▶ ABOUT THIS TASK
In how many lines of the material below does the string "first" appear? Answer with a single number.
++++++++
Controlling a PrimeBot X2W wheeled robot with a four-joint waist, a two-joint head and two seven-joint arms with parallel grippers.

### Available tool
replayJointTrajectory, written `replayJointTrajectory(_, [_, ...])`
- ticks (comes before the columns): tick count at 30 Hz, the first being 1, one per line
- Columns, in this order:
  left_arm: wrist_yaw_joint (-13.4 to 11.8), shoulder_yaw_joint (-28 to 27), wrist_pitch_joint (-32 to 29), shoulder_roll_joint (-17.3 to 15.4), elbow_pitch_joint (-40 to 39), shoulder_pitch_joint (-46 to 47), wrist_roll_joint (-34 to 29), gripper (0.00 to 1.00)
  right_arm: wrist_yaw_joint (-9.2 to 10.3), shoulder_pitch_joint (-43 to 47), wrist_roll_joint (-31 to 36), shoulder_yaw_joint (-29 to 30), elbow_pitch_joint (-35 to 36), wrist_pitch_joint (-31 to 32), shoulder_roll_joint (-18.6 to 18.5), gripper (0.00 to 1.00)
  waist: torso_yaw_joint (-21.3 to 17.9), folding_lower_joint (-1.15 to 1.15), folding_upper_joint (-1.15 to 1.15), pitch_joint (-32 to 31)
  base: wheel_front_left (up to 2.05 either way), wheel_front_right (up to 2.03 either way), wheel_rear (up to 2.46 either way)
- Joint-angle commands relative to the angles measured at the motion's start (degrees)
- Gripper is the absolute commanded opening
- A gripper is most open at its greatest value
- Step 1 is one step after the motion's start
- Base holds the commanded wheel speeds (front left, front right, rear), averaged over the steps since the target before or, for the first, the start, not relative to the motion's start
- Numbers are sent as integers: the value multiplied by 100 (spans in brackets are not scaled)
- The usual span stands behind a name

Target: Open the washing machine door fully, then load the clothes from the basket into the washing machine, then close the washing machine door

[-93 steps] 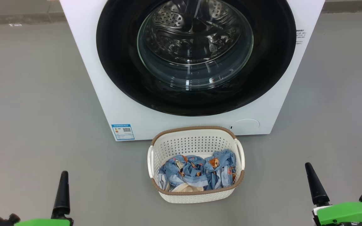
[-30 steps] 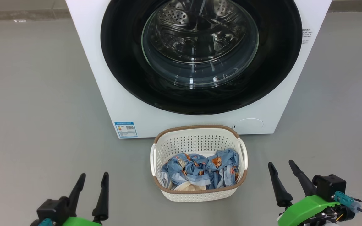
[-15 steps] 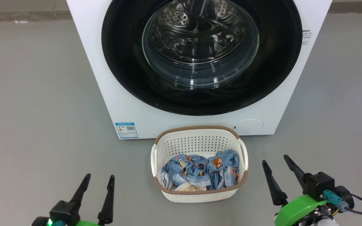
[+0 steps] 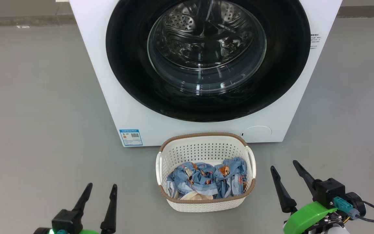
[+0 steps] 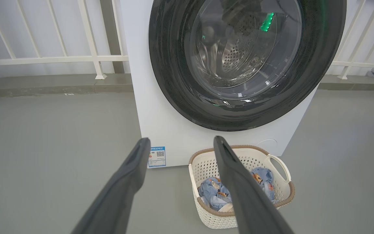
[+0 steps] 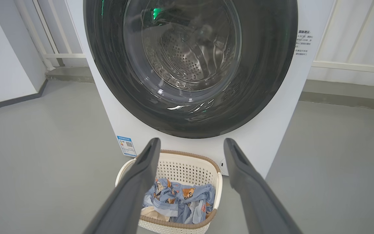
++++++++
▶ SOLUTION FOR THIS PROBLEM
2